All around us, the shadow of death abounds. People suffer from economic devastation, from wars, from severe depression, from broken relationships, and from social injustices. Spiritual and emotional death is all around us. Life without dignity, life without justice, life without peace, life without love, is not life giving, but life pilfering. Jesus, by his journey to the cross, calls us to respond to the plight of those suffering around us. When we answer Jesus call to follow him, we may lose our own interests, desires, and priorities, but we will participate in life and life abundantly.
There is great risk in answering Jesus’ to follow him “without looking back, without hesitating, without giving a thought to the danger that such following might pose to our lives.” Jesus promises that those who do so will find life. Joel Marcus wrote an article in the Christian Century, where he stated, “Through that victory the church believes, a strange vitality has been released into the world, a spirit of hope that still erupts in arenas of weakness, suffering and death.”1 “Death, the last enemy, has already been defeated by Jesus’ rising from the dead and thus, God’s love will never be squelched, it cannot be quieted, and it must not be taken for granted.

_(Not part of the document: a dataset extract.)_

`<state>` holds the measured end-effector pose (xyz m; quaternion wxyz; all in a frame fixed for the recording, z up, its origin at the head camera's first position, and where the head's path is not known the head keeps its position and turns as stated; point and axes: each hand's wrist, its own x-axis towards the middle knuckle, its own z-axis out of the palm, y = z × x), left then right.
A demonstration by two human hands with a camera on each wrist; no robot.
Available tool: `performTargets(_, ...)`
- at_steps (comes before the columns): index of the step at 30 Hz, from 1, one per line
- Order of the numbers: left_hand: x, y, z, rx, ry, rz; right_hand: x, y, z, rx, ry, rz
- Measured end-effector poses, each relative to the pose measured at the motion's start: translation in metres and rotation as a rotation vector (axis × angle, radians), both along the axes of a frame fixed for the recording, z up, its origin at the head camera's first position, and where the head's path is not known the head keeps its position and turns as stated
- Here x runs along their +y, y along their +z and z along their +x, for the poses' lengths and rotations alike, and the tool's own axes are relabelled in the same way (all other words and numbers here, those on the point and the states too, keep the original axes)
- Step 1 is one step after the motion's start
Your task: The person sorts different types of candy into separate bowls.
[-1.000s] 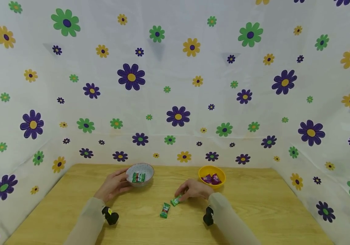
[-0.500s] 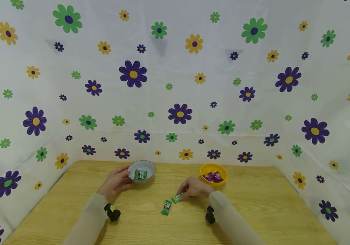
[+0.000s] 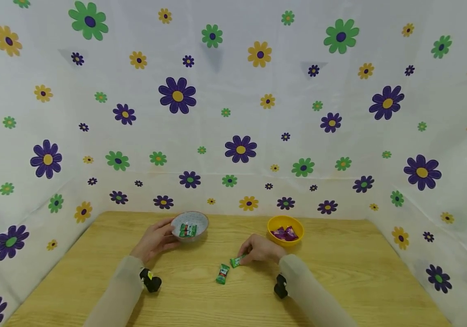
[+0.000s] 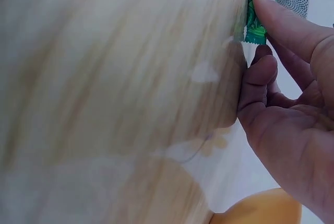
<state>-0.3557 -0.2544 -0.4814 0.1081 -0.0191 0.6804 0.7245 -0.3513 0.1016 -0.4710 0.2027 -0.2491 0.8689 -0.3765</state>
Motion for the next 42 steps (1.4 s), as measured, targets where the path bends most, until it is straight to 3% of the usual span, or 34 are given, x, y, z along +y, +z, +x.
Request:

The cross, although an instrument of Roman torture and punishment, remains for us Christians, the emblem of our hope in God’s eternal love. When we consider Christ’s invitation to “deny ourselves, take up our cross and follow him,” will we look down that long and winding road of self-denial and truly follow him, or will we like the young ruler, reassess our priorities, and turn around and walk away.
1 Marcus, Joel. “Uncommon Sense.” Christian Century 117.24 (2000): 860-22. ATLASerials, Religion Collection. Web. 28 Feb. 2012.)